The New Normal: The Dos and Don’ts of Office Behavior in 2018
January 19, 2018
By Russell Correa, Ed.M., guest blogger
Consider some examples of what are being referred to as the Matt Lauer guidelines at NBC, after his much publicized firing recently.
- Do not share a taxi home with colleagues.
- If you hug a co-worker, you have to do a quick hug, then an immediate release, and step away to avoid body contact.
- Do not take vegans to steakhouses.
- No office affairs or romances between colleagues.
- If you are aware of an office romance or affair, you must inform the company or face termination for covering up.
Now, I think most of us will agree that it is long overdue that we take issues of power, bullying and harassment seriously and give voice to those who have been victimized in the workplace. And that we should not only focus on women’s issues, but issues across race, religion and culture as we can find decades of illegal and harassing behavior targeted against different groups.
The unintended consequence, though, of this nationwide review of workplace policies, is that inevitably many organizations will overreach (like the ones listed above) in a way that can potentially do more harm than good in terms of creating a culture of respect.
The opposite – a culture of fear – could actually develop as employees question how they are supposed to act in the office in today’s charged environment. Hopefully, it is a safe assumption that we all want to create a respectful work environment, but just what are the dos and don’ts in the office now?
Well, while I’d love to list out some bullet points or a policy below that you could follow, the easy answer to the question I just posed is that there is no easy answer. Consider the below example of a “workplace respect policy” that I read the other day.
- (Company) is firmly committed to ensuring a positive and professional working environment to building and preserving a safe, productive, and healthy working environment, based on mutual respect for all its employees. In pursuit of this goal, (Company) does not condone and will not tolerate acts of disrespectful behavior, including; violence, harassment, discrimination, or bullying against or by any (Company) employee, subcontractor, agency staff/contractor, supplier and client.
So what is your reaction to this? Sounds good, right?
Yes, it does sound good. However, this is where the problem lies in that policies like these are very vague and general and don't really give specifics about day-in, day-out behavior or give employees the opportunity to talk in an open forum about what these topics really mean to them.

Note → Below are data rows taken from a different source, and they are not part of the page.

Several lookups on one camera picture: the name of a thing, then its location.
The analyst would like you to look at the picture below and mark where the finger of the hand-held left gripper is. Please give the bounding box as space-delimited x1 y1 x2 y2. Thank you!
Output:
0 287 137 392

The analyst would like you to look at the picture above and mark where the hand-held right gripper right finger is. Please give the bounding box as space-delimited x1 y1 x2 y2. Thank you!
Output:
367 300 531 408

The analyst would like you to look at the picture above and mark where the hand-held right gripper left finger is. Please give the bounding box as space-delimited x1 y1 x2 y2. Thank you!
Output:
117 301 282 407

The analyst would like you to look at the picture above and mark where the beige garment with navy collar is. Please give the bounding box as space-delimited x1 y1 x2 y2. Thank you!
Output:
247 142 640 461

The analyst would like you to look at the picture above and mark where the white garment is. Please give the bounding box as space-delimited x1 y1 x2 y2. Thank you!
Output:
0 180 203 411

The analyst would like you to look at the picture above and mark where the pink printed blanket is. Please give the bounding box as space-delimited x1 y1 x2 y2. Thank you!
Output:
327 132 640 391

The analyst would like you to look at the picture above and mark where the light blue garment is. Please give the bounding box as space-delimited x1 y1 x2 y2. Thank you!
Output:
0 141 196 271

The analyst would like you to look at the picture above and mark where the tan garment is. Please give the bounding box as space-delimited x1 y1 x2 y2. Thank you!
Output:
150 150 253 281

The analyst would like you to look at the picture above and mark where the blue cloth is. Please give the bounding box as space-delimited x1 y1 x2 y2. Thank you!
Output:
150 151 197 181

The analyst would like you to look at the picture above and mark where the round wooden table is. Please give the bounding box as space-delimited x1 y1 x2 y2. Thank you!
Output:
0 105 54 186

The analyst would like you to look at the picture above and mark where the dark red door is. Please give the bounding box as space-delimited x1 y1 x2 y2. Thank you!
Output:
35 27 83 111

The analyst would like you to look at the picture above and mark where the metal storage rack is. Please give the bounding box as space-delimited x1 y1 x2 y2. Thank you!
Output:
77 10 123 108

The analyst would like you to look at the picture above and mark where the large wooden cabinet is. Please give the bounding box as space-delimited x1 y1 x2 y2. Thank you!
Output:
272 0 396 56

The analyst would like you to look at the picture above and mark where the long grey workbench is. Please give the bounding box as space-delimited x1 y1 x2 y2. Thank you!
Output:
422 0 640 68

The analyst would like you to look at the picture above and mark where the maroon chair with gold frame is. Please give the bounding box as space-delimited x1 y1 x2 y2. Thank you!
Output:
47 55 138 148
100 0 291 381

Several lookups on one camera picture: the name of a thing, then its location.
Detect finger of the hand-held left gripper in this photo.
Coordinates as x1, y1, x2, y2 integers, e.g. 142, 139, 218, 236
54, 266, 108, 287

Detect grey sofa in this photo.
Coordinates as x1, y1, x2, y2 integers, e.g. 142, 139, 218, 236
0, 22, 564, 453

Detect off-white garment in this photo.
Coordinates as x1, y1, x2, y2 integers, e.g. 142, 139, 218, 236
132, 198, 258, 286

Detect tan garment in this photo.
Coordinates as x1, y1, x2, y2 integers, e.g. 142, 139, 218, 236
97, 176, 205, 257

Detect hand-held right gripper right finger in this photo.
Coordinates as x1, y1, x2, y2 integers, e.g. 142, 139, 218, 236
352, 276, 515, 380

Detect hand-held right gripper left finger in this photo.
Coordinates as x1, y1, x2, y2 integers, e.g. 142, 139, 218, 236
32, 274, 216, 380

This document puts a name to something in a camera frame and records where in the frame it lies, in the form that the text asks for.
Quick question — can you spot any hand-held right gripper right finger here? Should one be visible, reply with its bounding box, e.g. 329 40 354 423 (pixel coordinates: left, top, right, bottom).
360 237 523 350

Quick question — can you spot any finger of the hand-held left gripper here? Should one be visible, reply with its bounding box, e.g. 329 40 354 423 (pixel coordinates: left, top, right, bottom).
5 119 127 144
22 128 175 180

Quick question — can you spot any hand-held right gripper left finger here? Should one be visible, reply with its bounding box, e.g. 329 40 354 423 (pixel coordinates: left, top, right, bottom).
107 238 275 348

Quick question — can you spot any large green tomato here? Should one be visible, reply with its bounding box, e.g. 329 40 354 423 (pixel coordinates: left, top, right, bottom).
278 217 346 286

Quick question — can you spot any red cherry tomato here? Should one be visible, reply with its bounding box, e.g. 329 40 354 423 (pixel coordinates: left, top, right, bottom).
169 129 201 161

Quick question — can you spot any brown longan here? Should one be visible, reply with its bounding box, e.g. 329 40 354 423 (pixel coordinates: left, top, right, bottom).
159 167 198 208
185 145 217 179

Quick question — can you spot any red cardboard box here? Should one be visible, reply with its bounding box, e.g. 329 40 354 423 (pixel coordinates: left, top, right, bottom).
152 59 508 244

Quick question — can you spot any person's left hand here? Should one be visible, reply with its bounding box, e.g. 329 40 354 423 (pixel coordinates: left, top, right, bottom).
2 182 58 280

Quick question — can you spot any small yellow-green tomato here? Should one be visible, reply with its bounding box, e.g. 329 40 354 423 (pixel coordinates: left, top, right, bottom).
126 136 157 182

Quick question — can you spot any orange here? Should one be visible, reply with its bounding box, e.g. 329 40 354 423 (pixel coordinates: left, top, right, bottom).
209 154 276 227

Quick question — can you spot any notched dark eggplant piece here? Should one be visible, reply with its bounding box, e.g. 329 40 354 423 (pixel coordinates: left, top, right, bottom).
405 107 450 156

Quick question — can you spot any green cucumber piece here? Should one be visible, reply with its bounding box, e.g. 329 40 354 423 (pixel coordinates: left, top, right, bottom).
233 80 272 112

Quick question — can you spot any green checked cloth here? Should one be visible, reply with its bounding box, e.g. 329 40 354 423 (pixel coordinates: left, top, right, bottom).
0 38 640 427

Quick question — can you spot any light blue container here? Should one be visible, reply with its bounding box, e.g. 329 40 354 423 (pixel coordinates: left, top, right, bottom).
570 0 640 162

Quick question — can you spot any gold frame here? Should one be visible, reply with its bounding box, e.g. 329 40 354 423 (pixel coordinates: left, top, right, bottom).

I would also add that it’s very difficult to impose expected behavior on people or train employees how to act without their buy-in or agreement. Anger, resentment and fear typically result from this type of initiative.
So what is your organization trying to do to define guidelines for a respectful workplace? Here are a few suggested Dos and Don’ts, from both an organizational and personal perspective:
DO - Acknowledge the past reality and context of our work environments and how they exist in a broader society that has struggled for decades with issues of racism and sexism.
DON’T – Impose blanket rules without soliciting feedback from your employees. Consider the use of an outside facilitator as these conversations can be emotionally charged.
DO – Review all of your internal policies and procedures related to office behavior to make sure everything is updated. This will also protect your organization against legal exposure.
DON’T – Be afraid of difficult conversations in the office related to gender (as one example). Problems and issues will not just go away without being addressed.
DO – Provide your employees with communication and conflict resolution skills to handle these difficult conversations in a professional way.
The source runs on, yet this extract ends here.